Original phrase: so i dont want to practise

No complete linkages found.
Found 2 linkages (2 had no P.P. violations) at null count 2
        Linkage 1, cost vector = (UNUSED=2 DIS=1 AND=0 LEN=9)

                  +---------MVi---------+
    +------Wi-----+---Os--+             +---I--+
    |             |       |             |      |
LEFT-WALL [so] i[?].v dont[?].n [want] to practise.v

Corrected phrase: so I don't want to practise

Found 1 linkage (1 had no P.P. violations)
        Unique linkage, cost vector = (UNUSED=0 DIS=0 AND=0 LEN=6)

    +--Wc--+Wd+Sp*i+--I*d-+-TO-+---I--+
    |      |  |    |      |    |      |
LEFT-WALL so I.p don't want.v to practise.v

Known issues

There are two known cases where a correction of a highly frequent mistake has been made that will lead to creating a new highly infrequent mistake. They are as follows:

  • Where "im" or "Im" is used, and is intended to be an abbreviation, such as of "instant messaging", it will be incorrectly changed to "I'm".
  • Where "i" is not intended to be the pronoun, but is instead a mathematical or other kind of variable, it will be incorrectly interpreted as the pronoun.
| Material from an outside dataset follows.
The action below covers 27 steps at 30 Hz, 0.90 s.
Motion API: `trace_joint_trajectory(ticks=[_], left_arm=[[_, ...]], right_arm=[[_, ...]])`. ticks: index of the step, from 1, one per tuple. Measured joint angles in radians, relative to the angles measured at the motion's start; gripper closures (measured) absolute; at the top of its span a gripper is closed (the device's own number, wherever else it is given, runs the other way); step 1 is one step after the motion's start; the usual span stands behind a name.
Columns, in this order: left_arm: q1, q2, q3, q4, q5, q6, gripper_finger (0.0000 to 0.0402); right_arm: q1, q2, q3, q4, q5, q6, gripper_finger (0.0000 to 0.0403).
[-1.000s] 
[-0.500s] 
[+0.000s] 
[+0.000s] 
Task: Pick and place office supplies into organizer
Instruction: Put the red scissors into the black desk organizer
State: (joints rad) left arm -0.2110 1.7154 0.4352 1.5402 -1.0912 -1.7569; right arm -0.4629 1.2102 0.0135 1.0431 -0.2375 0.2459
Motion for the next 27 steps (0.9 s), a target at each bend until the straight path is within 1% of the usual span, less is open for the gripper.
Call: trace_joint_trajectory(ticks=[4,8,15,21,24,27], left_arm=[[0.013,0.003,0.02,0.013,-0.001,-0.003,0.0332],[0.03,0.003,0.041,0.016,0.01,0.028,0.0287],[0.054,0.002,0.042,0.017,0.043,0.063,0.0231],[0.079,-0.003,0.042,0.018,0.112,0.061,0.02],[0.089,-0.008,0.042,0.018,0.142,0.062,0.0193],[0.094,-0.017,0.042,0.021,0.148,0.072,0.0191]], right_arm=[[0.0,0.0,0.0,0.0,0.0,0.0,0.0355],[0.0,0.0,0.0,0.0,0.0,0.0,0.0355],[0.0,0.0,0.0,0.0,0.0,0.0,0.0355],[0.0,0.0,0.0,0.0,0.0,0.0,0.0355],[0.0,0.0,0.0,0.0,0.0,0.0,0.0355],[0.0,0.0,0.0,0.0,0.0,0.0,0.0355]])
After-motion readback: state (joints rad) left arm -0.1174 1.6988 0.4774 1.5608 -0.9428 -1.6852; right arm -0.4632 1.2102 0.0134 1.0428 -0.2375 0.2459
In both cases, the mis-punctuation causes severe parsing issues, and the mis-punctuation is so very common and the alternative is so uncommon that I believe it is worth it to make the changes. However, the capitalisation of "i" will cause more problems than it fixes in certain contexts, such as more formal writing where the pronoun will generally be capitalised, and in highly mathematical writing.

It may be the case that other words I have interpreted as mis-punctuated contractions are in fact words or abbreviations unknown to me (I did check the dictionary for any that looked like they might be words, but abbreviations are harder to determine).

Script structure

The script is written in Python. It currently takes an input text file and produces a new, corrected text file - this will be changed when it is determined what the best way to use it will be.

The currently corrected word types are:

  • "-n't" contractions (or "- not", e.g. "isn't", "shouldn't"). Deals with all such words I could find in the English dictionary the link parser uses.
  • "-'d" contractions (of "- would" or "- had", e.g. "he'd", "what'd"). Only deals with pronouns (personal and relative/interrogative) so far.
  • Contractions of "to be" (e.g. "they're", "they'll", etc.). "I'm" is dealt with, but specially. Only deals with pronouns (personal and relative/interrogative) so far.
  • Contractions of "to have" (i.e. "they've" etc.). Contractions of "had" are dealt with along with other "-'d" contractions. Contractions of "has", like all "-'s" contractions, are not dealt with.
  • Capitalisation of various forms of "I" (e.g. "I'm" etc.).


Guessed dictionary script

A simple script has been written which identifies guessed words in Link Parser output, and adds certain of these words to a dictionary.

Guessed word selection

Not all words which the Link Parser has guessed a type for will be added to the dictionary. A word guess will only be kept if throughout the entire given Link Parser output that word is always guessed to be the same type of word. If a word occurs only once, it will be kept. If it occurs twice, once guessed as a noun, and once guessed as a verb (for example), it will not be kept.

Script structure

This script is also written in Python. It takes a text file of Link Parser output, and creates or adds to a dictionary file specifically for guessed words.